*Your goal*:
Pull each line containing "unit" from the data.

*Study material*:
_____

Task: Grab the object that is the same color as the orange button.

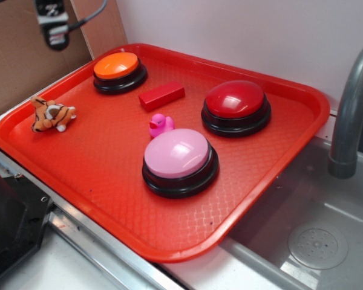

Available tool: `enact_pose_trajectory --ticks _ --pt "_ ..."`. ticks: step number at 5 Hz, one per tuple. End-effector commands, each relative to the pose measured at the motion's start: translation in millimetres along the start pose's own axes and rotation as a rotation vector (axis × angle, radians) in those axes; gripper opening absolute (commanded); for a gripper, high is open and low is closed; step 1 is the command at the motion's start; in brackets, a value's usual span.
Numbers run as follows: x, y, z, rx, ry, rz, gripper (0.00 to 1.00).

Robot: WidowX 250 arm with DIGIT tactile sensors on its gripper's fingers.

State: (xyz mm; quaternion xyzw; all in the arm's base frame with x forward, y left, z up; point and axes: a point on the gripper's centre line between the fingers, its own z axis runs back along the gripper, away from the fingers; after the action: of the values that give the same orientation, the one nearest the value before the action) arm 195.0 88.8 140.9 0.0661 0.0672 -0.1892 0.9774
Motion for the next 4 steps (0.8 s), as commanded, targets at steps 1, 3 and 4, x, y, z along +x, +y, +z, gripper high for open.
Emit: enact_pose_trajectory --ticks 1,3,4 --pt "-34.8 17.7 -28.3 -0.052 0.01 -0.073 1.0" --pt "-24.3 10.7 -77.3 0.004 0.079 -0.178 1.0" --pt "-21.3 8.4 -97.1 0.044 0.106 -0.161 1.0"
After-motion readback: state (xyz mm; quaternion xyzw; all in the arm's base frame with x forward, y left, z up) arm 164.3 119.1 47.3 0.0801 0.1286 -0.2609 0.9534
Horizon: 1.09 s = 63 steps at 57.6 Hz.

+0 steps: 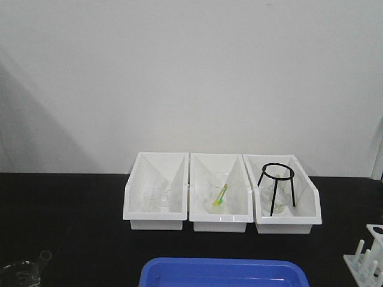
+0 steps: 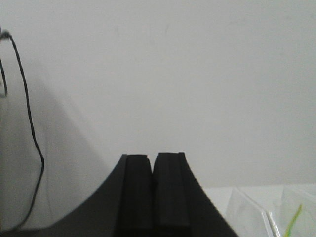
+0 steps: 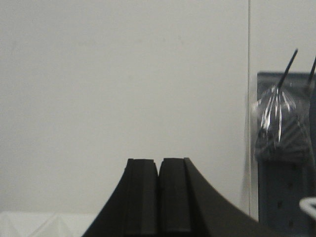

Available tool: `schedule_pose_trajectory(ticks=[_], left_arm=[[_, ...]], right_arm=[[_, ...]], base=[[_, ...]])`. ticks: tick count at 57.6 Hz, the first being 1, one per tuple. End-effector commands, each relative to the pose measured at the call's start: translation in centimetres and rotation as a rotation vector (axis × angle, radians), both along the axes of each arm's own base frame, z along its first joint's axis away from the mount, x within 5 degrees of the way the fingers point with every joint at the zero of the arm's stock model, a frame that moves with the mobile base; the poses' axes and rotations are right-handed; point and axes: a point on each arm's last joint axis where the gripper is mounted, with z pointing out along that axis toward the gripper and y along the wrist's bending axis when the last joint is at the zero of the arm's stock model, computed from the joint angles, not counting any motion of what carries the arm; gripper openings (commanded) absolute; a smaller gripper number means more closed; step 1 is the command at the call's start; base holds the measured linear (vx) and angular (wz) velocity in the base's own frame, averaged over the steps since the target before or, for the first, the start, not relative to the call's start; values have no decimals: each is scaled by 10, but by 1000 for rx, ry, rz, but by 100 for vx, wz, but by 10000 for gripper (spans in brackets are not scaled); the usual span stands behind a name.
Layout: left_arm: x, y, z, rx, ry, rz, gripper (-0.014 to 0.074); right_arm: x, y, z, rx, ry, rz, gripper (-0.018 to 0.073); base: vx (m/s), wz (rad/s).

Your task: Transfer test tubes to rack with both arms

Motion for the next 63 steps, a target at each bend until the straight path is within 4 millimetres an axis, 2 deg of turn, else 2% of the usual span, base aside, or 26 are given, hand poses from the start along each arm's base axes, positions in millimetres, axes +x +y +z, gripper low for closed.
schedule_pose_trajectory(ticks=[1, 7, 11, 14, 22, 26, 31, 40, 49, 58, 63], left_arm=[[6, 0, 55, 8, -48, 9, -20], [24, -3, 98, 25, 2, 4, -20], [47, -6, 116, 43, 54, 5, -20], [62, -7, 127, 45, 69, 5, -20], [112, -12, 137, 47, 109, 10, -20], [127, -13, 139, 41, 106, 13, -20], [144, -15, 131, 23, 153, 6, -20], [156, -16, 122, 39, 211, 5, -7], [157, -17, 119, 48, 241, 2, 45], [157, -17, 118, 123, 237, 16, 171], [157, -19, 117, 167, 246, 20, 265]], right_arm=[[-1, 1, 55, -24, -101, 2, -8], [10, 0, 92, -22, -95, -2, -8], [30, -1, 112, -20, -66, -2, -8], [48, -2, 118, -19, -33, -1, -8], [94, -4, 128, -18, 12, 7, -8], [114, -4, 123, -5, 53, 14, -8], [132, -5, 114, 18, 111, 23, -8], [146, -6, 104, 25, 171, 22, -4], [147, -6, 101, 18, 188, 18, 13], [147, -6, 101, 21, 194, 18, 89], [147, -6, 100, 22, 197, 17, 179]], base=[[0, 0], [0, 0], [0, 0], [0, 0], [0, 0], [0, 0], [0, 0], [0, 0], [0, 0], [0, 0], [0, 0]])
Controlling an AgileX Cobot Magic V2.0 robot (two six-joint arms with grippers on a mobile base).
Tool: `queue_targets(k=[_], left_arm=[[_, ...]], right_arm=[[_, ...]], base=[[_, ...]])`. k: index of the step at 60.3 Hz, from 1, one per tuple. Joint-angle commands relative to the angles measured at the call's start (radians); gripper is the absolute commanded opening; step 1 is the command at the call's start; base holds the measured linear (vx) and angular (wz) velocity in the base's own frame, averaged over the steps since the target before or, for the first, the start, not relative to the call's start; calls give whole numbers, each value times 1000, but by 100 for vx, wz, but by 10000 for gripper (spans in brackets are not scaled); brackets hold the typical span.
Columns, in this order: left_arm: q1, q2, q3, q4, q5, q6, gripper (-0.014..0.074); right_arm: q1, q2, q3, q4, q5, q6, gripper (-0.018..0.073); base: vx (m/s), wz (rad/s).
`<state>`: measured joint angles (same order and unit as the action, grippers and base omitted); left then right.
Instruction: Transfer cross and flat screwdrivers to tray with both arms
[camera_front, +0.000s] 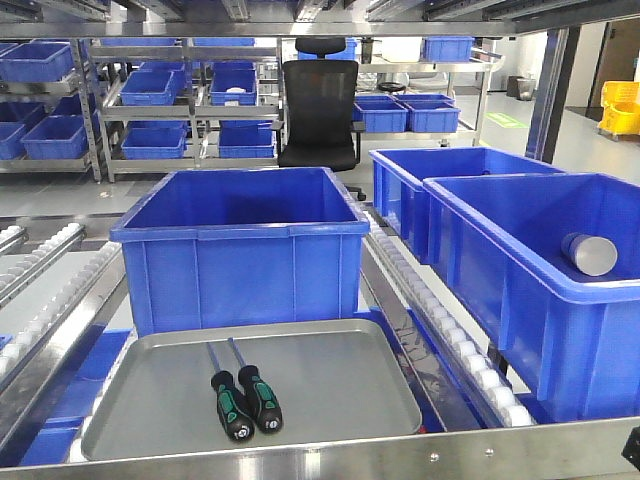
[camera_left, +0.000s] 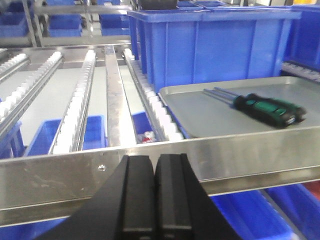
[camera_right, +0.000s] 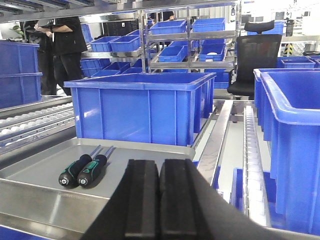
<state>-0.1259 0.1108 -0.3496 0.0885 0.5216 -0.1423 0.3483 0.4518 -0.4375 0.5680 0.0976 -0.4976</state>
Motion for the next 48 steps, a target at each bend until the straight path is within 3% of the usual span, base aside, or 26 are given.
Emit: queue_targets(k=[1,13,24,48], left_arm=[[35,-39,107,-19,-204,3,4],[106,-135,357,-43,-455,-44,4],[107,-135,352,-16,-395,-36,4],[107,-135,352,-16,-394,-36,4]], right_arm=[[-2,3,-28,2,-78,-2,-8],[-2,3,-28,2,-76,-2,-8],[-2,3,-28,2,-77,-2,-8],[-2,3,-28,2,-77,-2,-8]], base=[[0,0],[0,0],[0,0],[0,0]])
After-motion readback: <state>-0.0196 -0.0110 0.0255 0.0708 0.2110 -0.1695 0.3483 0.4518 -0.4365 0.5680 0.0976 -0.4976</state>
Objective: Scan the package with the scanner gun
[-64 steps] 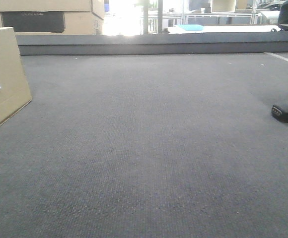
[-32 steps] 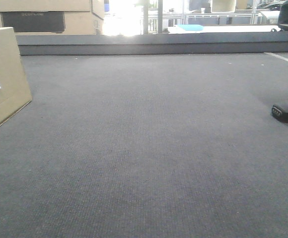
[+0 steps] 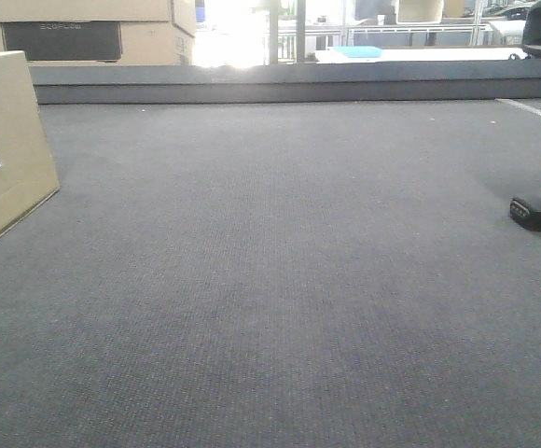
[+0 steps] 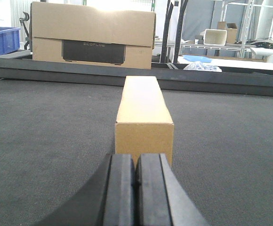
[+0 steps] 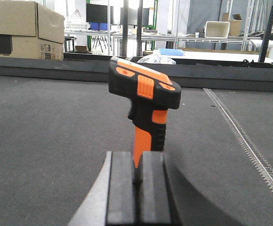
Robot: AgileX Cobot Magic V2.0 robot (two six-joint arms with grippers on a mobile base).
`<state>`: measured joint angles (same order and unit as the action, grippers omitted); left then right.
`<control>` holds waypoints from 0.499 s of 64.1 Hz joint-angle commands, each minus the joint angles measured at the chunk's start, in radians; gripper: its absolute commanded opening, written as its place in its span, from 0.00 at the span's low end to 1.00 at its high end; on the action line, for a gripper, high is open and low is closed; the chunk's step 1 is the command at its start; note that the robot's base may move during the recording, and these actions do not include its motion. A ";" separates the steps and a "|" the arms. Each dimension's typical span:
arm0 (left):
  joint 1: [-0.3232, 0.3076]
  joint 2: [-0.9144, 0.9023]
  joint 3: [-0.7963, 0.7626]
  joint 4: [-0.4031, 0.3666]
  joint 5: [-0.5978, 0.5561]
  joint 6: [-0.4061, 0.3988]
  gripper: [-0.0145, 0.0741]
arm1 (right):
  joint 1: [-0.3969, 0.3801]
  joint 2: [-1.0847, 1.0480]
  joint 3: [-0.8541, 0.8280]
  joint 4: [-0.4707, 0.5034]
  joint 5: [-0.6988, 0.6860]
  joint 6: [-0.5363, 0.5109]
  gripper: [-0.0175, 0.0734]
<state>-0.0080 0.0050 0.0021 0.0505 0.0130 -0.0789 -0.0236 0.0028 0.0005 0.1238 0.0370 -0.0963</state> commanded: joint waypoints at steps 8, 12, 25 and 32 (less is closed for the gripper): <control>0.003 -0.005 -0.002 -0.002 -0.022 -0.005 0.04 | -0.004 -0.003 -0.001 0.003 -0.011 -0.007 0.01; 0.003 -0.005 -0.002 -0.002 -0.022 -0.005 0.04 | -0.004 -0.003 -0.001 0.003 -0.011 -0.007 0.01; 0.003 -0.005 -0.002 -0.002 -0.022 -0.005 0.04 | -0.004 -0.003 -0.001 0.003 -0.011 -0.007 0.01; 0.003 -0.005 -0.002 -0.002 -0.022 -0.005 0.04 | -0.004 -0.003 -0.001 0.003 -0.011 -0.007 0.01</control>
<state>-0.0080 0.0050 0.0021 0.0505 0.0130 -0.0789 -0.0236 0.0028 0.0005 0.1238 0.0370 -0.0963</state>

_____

*Answer area*:
`<state>`: measured joint angles (same order and unit as the action, grippers and base omitted); left then right.
`<state>`: measured joint angles (same order and unit as the action, grippers omitted); left then right.

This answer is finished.